Copy every line that contains the string "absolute" from the entries below.

Input for this task =
..........

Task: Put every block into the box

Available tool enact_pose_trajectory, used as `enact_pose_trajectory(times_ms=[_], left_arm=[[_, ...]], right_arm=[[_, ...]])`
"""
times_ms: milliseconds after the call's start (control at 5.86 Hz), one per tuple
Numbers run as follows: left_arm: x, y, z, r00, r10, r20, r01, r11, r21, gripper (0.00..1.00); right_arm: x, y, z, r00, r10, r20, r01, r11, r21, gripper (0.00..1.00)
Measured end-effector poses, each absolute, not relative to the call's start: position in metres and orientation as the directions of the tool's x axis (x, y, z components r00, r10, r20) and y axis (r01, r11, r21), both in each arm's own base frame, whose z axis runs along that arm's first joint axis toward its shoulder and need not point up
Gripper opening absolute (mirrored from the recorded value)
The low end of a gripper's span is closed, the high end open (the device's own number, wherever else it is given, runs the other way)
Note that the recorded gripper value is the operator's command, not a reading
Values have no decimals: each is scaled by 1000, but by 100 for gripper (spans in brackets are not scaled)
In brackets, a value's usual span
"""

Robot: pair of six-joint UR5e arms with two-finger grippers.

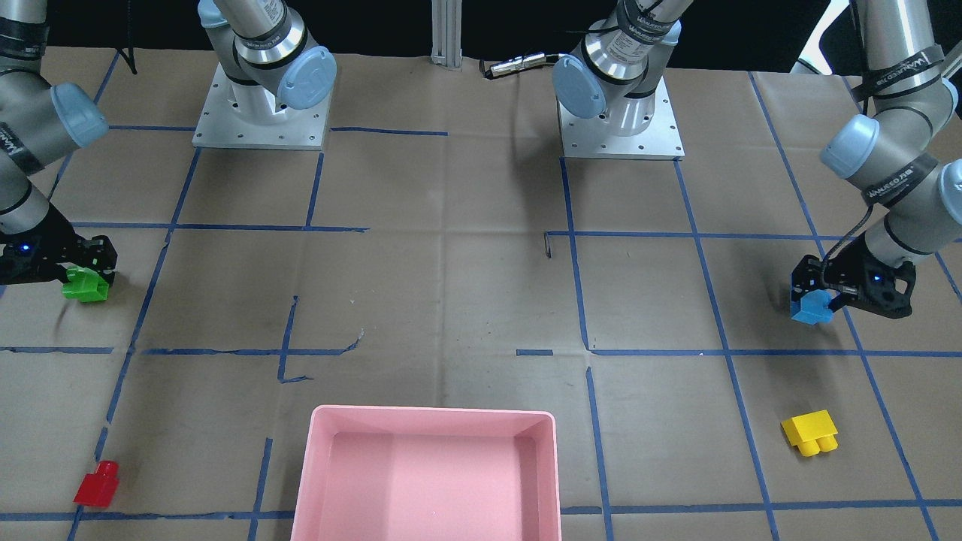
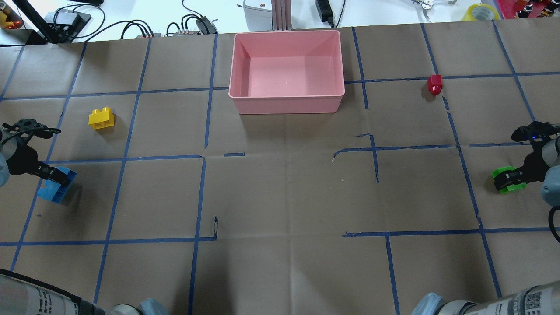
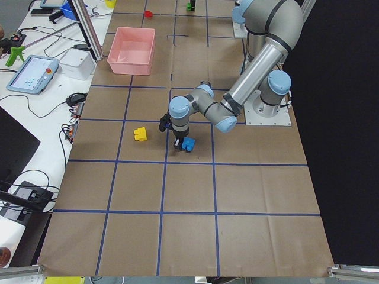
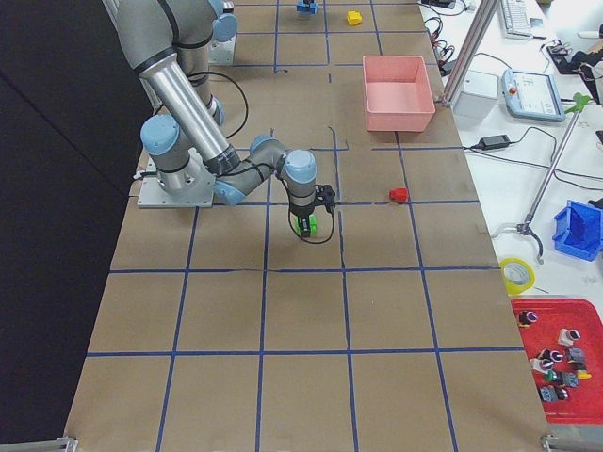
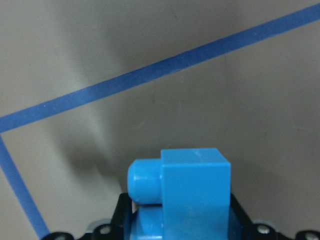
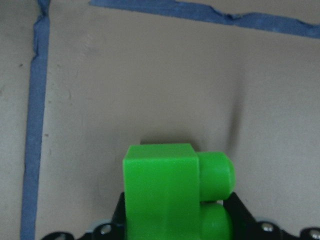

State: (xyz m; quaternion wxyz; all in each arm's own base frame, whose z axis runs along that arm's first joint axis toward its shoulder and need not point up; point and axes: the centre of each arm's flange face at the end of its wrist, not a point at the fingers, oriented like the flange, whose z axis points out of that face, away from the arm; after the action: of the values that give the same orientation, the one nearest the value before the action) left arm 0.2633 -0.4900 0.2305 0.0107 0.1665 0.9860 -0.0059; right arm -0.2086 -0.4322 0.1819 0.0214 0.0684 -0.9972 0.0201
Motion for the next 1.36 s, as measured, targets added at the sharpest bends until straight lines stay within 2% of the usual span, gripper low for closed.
enact_pose_trajectory(times_ms=[512,853,1364], left_arm=[[232,-560,364,-967,252,-30,253,965,-70,0],[145,-624,428,-993,106,45,101,989,-106,0],[-46,-719,464,-994,-54,94,-60,996,-61,0]], right_arm=[[-217,-442,248,-990,-138,39,-139,990,-24,3],[-220,-456,333,-990,-132,42,-133,991,-12,2],[-163,-497,433,-984,-124,124,-123,992,23,3]])
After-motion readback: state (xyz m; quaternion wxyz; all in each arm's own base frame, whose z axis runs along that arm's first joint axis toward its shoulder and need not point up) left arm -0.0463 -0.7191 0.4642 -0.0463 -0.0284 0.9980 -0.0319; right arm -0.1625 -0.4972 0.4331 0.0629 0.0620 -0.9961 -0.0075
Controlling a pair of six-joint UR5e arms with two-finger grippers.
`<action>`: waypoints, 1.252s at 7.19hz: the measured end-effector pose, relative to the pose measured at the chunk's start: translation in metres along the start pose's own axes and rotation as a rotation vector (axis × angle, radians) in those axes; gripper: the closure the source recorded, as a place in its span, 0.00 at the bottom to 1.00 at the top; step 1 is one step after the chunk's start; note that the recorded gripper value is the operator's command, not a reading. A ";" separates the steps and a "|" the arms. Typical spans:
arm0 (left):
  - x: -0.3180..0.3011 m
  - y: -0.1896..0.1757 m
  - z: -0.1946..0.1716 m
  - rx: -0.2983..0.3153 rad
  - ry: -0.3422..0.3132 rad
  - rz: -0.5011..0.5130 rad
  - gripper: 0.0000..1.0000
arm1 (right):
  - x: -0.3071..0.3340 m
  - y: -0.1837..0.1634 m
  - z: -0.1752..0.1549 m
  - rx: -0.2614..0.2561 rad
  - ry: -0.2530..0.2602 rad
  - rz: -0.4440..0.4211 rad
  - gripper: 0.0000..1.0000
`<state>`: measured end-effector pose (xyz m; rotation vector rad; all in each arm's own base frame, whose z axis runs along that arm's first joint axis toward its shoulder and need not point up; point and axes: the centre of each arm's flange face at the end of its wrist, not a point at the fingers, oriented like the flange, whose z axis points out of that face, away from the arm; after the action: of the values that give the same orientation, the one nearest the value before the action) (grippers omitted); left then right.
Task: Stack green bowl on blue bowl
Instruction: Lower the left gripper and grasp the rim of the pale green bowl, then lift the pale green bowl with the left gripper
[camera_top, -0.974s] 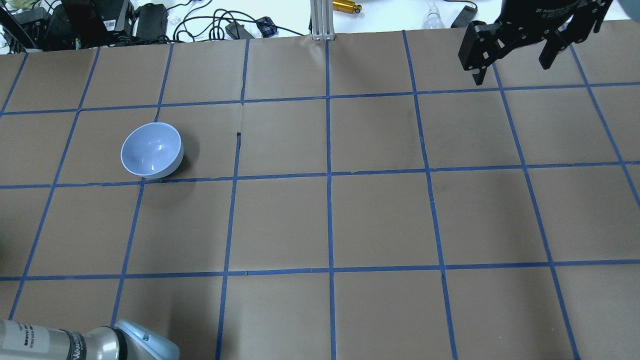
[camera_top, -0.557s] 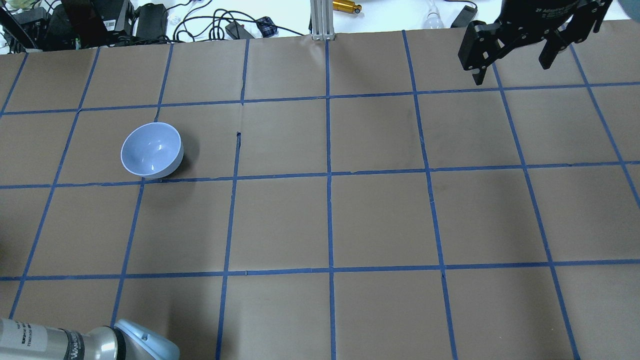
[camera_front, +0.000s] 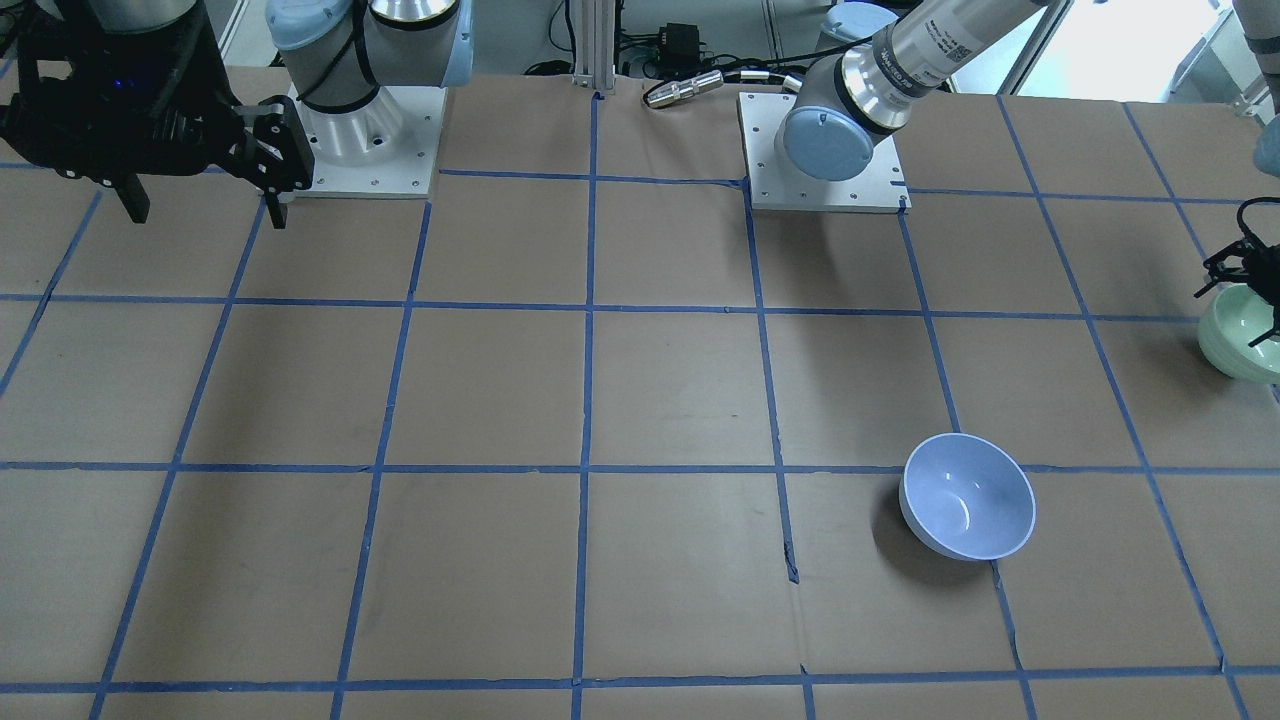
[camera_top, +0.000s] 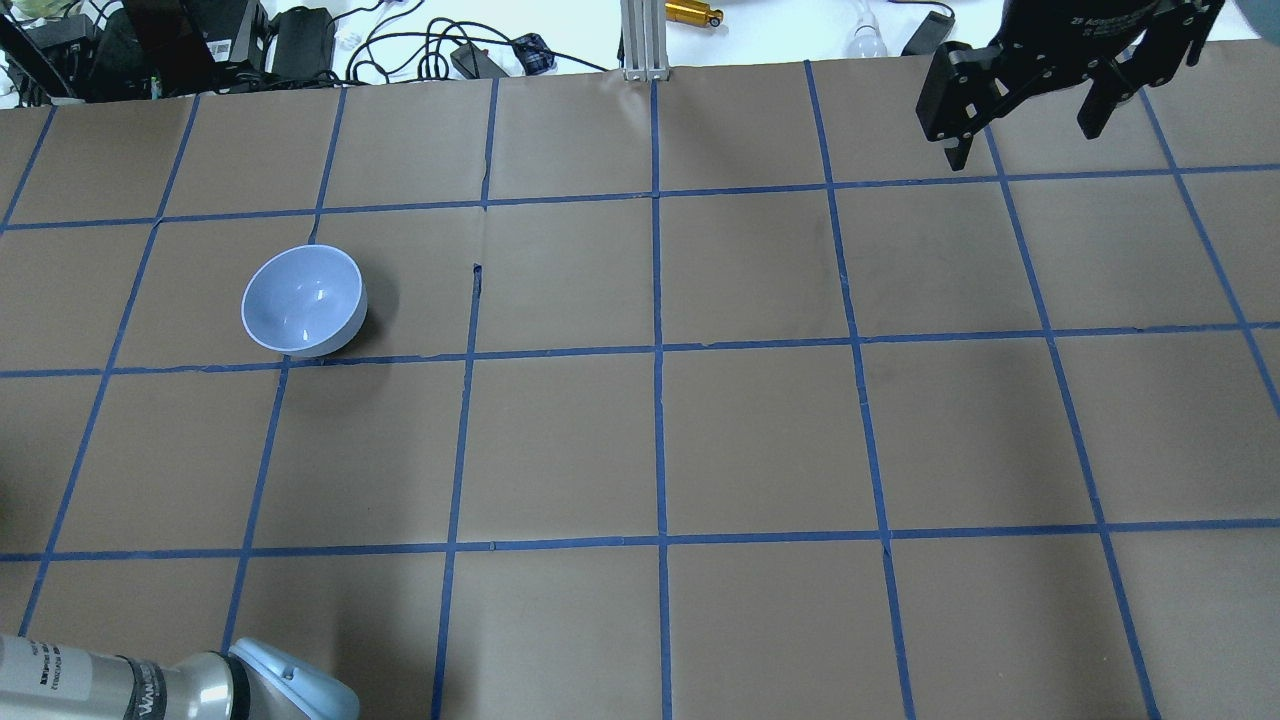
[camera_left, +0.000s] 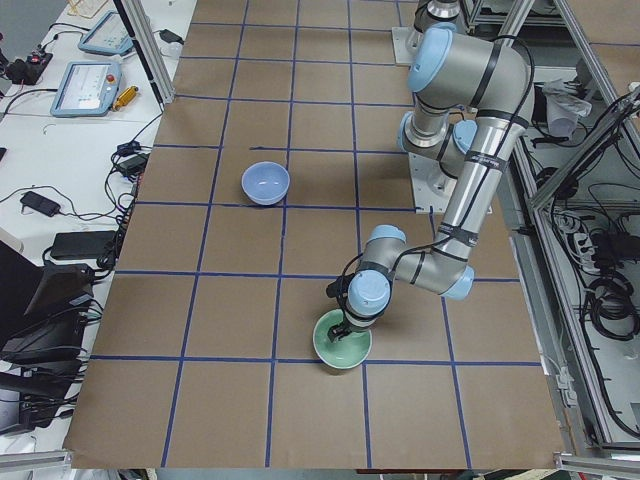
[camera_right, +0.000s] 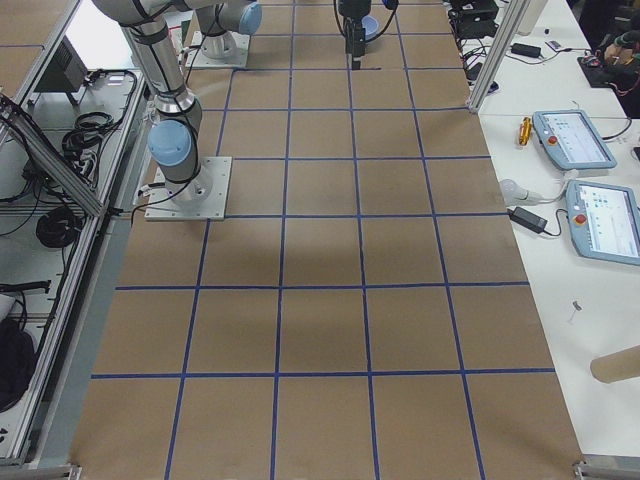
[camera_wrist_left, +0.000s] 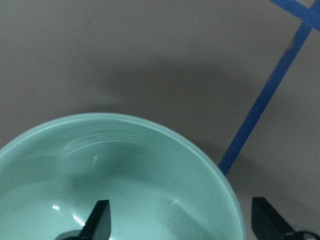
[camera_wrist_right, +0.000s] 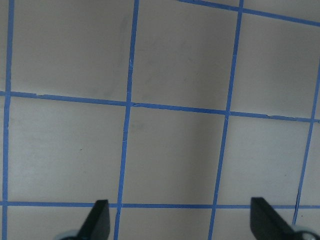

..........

The completed task =
Measured end-effector poses, each absolute, not relative to the call's start: position in metres and orientation as the directions of the tool's x axis (x, y, z components r00, r10, r20) and y axis (r01, r11, r21), both in each arm's own base frame, whose z axis runs along that arm's first joint axis toward its shoulder and need not point up
Gripper opening absolute (mirrored from the recorded value)

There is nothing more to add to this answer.